Dataset records
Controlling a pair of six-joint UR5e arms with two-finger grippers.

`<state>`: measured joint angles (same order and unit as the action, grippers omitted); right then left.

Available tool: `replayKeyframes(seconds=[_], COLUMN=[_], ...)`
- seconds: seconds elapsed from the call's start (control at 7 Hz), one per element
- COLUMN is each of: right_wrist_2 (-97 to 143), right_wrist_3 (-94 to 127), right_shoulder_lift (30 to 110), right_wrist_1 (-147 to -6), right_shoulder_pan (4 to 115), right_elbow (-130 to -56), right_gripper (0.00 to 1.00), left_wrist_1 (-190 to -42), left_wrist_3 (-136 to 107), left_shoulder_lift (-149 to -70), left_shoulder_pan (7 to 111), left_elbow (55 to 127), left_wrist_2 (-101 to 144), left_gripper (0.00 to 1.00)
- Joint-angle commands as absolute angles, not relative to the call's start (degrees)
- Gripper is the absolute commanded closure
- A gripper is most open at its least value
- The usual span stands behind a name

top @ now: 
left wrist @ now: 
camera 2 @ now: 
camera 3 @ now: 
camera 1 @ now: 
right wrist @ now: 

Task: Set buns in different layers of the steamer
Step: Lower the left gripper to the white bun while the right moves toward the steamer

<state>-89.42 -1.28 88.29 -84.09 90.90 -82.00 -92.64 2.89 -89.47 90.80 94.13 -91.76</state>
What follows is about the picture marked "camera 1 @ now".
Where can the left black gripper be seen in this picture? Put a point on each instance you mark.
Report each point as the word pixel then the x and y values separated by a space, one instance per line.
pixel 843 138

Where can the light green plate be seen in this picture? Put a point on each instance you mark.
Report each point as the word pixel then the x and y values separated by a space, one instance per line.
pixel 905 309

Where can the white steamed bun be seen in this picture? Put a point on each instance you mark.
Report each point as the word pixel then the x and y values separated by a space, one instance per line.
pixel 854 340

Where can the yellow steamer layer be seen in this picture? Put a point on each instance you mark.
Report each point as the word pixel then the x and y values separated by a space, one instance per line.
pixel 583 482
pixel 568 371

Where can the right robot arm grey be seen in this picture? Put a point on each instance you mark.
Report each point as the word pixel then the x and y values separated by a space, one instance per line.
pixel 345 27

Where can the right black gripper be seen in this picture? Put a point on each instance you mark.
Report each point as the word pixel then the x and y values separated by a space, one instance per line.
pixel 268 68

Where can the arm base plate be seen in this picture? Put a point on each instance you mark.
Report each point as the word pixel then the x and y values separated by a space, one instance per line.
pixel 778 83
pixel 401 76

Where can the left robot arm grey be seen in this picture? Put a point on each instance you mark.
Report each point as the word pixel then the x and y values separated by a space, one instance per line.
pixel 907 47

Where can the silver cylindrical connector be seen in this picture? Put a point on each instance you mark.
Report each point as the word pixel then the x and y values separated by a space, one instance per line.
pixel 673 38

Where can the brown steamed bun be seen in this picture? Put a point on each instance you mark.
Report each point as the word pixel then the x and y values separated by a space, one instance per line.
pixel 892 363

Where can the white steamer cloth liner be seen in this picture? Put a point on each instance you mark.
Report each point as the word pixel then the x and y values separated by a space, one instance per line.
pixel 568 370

> Your objective: The first line of the entries above marks where to begin; repeat each line exactly through the one that contains "- seconds: seconds", and include that line.

> Solution for this problem:
Controlling a pair of six-joint UR5e arms with two-finger grippers.

`<state>`: measured joint angles (same order and unit as the action, grippers omitted); right then left.

Available tool: `replayKeyframes(seconds=[_], COLUMN=[_], ...)`
- seconds: seconds elapsed from the call's start (control at 7 Hz), one per element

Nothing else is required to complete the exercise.